This is the twenty eighth part of the ILP series. For your convenience you can find other parts in the table of contents in Part 1 – Boolean algebra
Hi! Today we are going to use ILP in .NET. We will check few C# libraries for defining and solving linear constraints. Let’s begin.
Microsoft Solver Foundation
Microsoft Solver Foundation is a set of development tools for mathematical simulation, optimization, and modeling that relies on a managed execution environment and the common language runtime (CLR). You can use any CLR language, you can also use multiple solvers (like Gurobi or CPLEX) because MSF supports plug-in mechanism. It is also possible to use MSF in Excel.
MSF supports not only linear programs but also a great variety of other optimization languages. You can build model using code or load it from file.
It is very easy to build a model and solve it, you can also add different solvers without recompiling the application (you need to edit xml configuration file). This makes MSF very efficient and easy to use. Unfortunately, there are few drawbacks:
- MSF is not developed anymore. There will be no more version
- Built-int solver is slow and does not always handle integer constraints (yes, you can get non-integer results)
- It is not free for non-academic use
Mixed Integer Linear Programming solver lp_solve solves pure linear, (mixed) integer/binary, semi-cont and special ordered sets (SOS) models. lp_solve is written in ANSI C and can be compiled on many different platforms like Linux and Windows.
It is free, you can compile it on your own or just download binary, you can also use it in many languages. In order to use it in .NET you can plug it to MSF. You can also use it without MSF, just download MSF plugin code and extract LpSolveNativeInterface (or take it directly from here).
Well, this one also have drawbacks:
- It is much slower than Gurobi or CPLEX
- It has problems with floating point numbers so you can get weird solutions very fast
- It uses more memory than other solvers (Gurobi or CPLEX)
Still this is a good choice if you just want to make a proof of concept.

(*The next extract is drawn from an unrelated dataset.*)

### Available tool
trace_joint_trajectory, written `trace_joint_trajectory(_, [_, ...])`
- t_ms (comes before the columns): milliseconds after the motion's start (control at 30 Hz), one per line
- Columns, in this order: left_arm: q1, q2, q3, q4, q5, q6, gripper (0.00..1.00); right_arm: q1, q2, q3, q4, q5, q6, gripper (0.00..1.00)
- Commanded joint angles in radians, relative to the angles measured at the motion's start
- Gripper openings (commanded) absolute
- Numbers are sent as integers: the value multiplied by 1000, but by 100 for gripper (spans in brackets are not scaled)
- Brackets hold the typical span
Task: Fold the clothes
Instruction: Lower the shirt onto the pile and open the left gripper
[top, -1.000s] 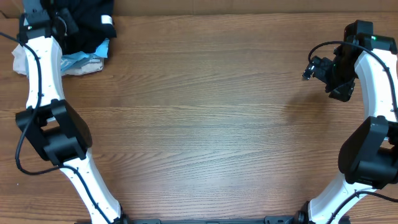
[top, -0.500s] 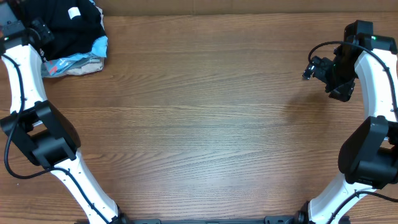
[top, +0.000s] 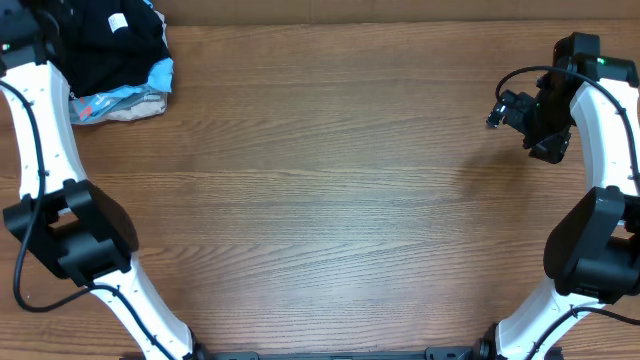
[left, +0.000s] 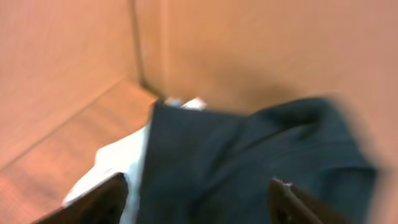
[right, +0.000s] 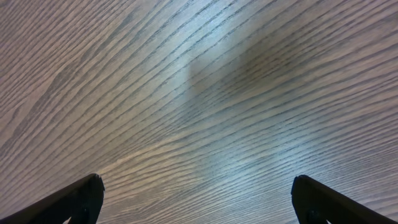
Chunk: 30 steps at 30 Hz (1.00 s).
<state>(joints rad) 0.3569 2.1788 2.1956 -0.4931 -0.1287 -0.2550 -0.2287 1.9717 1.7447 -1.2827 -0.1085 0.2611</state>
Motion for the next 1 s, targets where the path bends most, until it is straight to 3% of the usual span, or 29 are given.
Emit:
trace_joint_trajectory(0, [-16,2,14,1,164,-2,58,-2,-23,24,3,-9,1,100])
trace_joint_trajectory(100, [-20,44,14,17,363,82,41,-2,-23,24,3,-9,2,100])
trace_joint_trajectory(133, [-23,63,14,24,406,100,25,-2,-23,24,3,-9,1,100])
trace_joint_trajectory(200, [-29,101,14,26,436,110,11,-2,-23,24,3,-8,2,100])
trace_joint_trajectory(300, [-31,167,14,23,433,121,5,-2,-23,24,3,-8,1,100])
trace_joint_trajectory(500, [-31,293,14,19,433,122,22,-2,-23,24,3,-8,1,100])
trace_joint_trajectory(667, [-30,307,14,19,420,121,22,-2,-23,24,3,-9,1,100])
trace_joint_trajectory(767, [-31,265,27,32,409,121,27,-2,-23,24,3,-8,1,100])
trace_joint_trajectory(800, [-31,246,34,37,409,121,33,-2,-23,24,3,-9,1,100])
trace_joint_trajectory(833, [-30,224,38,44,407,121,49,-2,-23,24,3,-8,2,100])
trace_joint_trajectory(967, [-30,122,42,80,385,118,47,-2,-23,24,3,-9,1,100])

Google OR-Tools is free suite for solving combinatorial and optimization problems. It is free, open source, still alive, portable (can be used on Windows and Linux), and can support many solvers. This is very good choice for writing proof of concepts and more sophisticated applications.
I was using this library and it worked quite well. It was not as good as CPLEX binding in terms of memory consumption and obtained results, however, it is free.
This is one of the fastest solver for ILP problems. Unfortunately, it is not free for non-academic use.
Gurobi is another one solver for enterprise usage. It is the fastest solver I have ever used, it can handle problems with hundreds of thousand variables and constraints. It can be run in cluster mode and handles multiple cores easily. Unfortunately, it is not free. Also the licensing mechanism is very cumbersome because licenses are tied to the machine so it is not easy to move application to other machine without breaking the license.
Gurobi has .NET interface so you can easily embed solver in C# applications.
If you don’t want to invest in computer power and configure solvers manually you can use NEOS solvers. It is a cloud for solving optimization problems with common solvers (e.g., Gurobi) and you can use it for free. In order to solve a problem you need to upload it in some common format (like MPS) and grab a solution after a few minutes. It doesn’t have a binding for C# but you can use submission tool or XML-RPC.
This is really great tool for solving even large problems for free. It has limit for 8 hours of solving time and about 5MB size of a problem, but it is not a problem in most situations. You can notification about solved problem on e-mail.
All these bindings are very good for building models, however, they usually do not support more sophisticated constructs which we developed throughout this series. In order to use them easily, you can download Nuget package called MilpManager. It is a library for Mixed Integer Linear Programming containing abstraction for pluggable solvers and implementation of common mathematical functions. It is developed on a GitHub as well as are bindings for solvers: MSF, lp_solve, OR-Tools,, Gurobi, and CPLEX. You can also extend it by binding custom solver.
There are multiple tools for building ILP models in .NET. This means that it is very easy to solve optimization problems in memory which is sometimes much easier than implementing custom algorithms. What’s more, ILP approach is very well known and the solvers are greatly optimized so they can handle models with thousands of variables.